Klaassen Zachary, Howard Lauren, Wallis Christopher J D, Janes Jessica L, De Hoedt Amanda, Aronson William J, Polascik Thomas J, Amling Christopher J, Kane Christopher J, Cooperberg Matthew R, Terris Martha K, Wu Yuan, Freedland Stephen J
Division of Urology, Department of Surgery, Medical College of Georgia - Augusta University, Augusta, GA, USA.
Georgia Cancer Center, Augusta, GA, USA.
Prostate Cancer Prostatic Dis. 2023 Mar;26(1):151-155. doi: 10.1038/s41391-022-00585-8. Epub 2022 Sep 1.
Metastasis-free survival (MFS) is a surrogate for overall survival (OS) in men with non-metastatic castration-resistant prostate cancer (CRPC), but this endpoint may take years to develop in men with non-metastatic castrate-sensitive disease. The study objective was to examine whether progression to CRPC is a potential intermediate endpoint for developing metastatic disease in patients with biochemical recurrence (BCR) after radical prostatectomy (RP).
Men with BCR following RP who had PSA doubling times (PSADT) < 9 months and no metastasis at the time of initiating androgen deprivation therapy (ADT) (n = 210) were included. The primary objective was to assess the correlation between CRPC-free survival (CRPC-FS) and MFS, and the secondary objective was to assess the correlation between time to metastasis and time to CRPC. Kendall's Tau was used to test the correlation for the primary and secondary outcomes.
The median MFS was 104 months (95% CI: 83-114) and median CRPC-FS was 100 months (95% CI: 80-114). Based on the Kaplan-Meier curve, the greatest difference in time to MFS and CRPC-FS was around 70% free survival, which was reached at 61.2 months for MFS and 49.6 months for CRPC-FS. Kendall's Tau for the correlation between CRPC-FS and MFS and between time to CRPC and time to metastasis was 0.867 (95% CI: 0.765-0.968) and 0.764 (95% CI: 0.644-0.884), respectively.
Given the high correlation between CRPC-FS and MFS, after validation, CRPC-FS may serve as a potential intermediate endpoint in trials for men with BCR initiating ADT following local therapy.

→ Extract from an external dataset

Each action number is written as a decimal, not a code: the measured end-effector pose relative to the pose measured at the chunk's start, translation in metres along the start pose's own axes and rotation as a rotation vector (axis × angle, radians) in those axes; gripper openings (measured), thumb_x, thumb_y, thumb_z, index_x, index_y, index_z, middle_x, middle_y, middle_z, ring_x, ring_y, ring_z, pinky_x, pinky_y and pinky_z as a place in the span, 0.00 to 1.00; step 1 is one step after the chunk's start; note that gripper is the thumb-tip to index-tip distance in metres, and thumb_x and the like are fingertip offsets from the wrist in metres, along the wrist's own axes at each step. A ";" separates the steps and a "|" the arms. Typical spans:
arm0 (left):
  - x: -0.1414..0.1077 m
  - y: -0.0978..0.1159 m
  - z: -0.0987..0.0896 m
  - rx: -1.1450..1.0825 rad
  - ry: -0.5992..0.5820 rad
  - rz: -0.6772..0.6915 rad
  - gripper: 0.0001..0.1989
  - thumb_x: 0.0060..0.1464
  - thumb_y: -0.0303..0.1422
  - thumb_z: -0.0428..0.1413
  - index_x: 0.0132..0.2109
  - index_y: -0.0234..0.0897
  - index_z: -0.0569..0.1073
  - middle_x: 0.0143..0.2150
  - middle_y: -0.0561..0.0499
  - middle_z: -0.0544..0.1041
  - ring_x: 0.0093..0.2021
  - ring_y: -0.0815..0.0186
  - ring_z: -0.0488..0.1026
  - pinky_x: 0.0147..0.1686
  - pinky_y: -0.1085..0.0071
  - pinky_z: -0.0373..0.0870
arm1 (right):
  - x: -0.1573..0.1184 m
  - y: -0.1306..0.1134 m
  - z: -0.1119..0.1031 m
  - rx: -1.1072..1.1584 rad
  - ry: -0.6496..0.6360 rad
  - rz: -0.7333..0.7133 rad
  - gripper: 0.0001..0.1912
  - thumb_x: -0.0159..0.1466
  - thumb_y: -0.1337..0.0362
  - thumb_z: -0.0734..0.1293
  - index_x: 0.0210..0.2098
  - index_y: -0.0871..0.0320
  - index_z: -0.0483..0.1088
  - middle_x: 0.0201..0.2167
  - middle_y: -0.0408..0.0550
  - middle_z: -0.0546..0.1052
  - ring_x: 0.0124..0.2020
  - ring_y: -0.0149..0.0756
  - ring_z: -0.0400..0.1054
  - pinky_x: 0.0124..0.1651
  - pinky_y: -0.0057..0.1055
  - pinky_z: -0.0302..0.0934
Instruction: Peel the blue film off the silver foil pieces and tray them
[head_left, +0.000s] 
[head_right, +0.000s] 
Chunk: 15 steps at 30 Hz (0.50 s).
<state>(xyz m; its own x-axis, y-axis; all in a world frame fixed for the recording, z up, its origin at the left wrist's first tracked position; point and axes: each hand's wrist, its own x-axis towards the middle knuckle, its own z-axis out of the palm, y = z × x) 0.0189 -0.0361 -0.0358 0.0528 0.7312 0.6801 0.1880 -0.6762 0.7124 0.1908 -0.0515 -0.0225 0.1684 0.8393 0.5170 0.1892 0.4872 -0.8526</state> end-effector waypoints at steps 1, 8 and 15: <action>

无转移生存期(MFS)是未转移的去势抵抗性前列腺癌(CRPC)男性患者总生存期(OS)的替代指标,但在未转移的去势敏感性疾病男性患者中,这一终点可能需要数年时间才会出现。本研究的目的是检验进展为CRPC是否是根治性前列腺切除术(RP)后生化复发(BCR)患者发生转移性疾病的一个潜在中间终点。
纳入RP术后发生BCR且前列腺特异抗原倍增时间(PSADT)<9个月、开始雄激素剥夺治疗(ADT)时无转移的男性患者(n = 210)。主要目的是评估无CRPC生存期(CRPC-FS)与MFS之间的相关性,次要目的是评估发生转移时间与发生CRPC时间之间的相关性。采用肯德尔等级相关系数(Kendall's Tau)检验主要和次要结局的相关性。
中位MFS为104个月(95%置信区间:83 - 114),中位CRPC-FS为100个月(95%置信区间:80 - 114)。根据Kaplan-Meier曲线,MFS和CRPC-FS时间的最大差异出现在约70%的无病生存期,MFS在61.2个月达到,CRPC-FS在49.6个月达到。CRPC-FS与MFS之间以及发生CRPC时间与发生转移时间之间的肯德尔等级相关系数分别为0.867(95%置信区间:0.765 - 0.968)和0.764(95%置信区间:0.644 - 0.884)。
鉴于CRPC-FS与MFS之间具有高度相关性,经验证后,CRPC-FS可能作为局部治疗后发生BCR并开始ADT的男性患者试验中的一个潜在中间终点。